■ **Problem statement**
Scan the lines below for "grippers"; report the number of lines that contain it, and only that.

■ **Data excerpt**
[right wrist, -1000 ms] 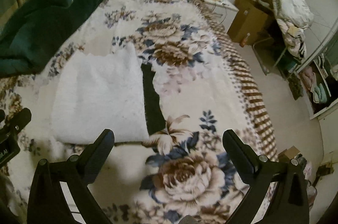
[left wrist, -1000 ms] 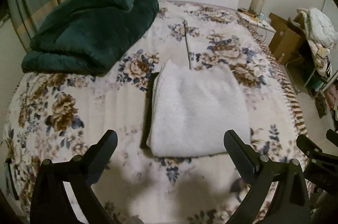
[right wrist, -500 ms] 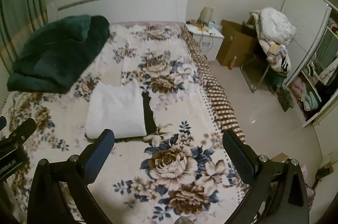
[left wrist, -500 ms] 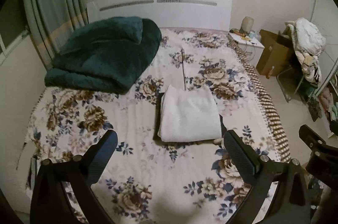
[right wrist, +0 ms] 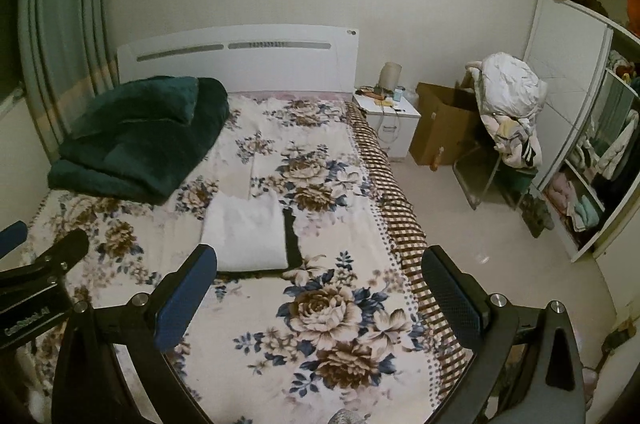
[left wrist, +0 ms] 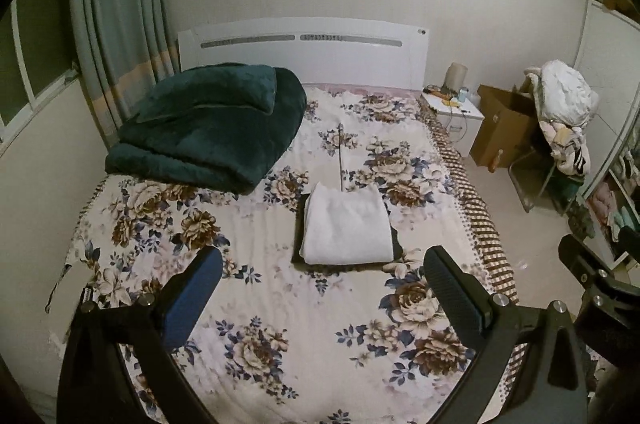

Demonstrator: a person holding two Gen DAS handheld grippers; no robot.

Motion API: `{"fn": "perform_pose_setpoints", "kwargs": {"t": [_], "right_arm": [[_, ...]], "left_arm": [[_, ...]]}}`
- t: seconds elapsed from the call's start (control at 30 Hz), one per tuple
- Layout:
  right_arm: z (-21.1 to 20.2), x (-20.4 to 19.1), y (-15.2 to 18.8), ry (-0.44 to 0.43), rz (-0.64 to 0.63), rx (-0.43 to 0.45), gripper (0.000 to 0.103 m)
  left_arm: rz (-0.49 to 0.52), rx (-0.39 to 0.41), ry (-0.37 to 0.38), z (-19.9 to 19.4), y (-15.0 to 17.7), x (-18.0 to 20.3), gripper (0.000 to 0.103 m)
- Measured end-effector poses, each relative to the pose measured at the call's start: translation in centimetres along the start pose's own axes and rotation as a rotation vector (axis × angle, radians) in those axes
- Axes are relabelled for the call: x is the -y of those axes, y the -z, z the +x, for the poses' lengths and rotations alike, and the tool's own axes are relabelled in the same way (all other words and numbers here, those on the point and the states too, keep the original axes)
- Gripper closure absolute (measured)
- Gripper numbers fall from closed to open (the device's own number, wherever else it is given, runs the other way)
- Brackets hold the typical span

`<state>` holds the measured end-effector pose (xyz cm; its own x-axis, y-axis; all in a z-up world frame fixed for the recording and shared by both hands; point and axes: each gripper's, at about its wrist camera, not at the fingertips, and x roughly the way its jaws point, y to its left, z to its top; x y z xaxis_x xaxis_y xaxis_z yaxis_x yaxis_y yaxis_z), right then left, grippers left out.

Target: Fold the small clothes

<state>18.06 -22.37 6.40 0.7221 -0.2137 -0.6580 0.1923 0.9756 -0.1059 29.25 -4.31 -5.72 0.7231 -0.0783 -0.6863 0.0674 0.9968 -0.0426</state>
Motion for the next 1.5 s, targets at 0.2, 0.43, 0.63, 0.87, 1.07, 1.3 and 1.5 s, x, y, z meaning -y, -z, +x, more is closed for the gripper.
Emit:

■ **Output for this task**
2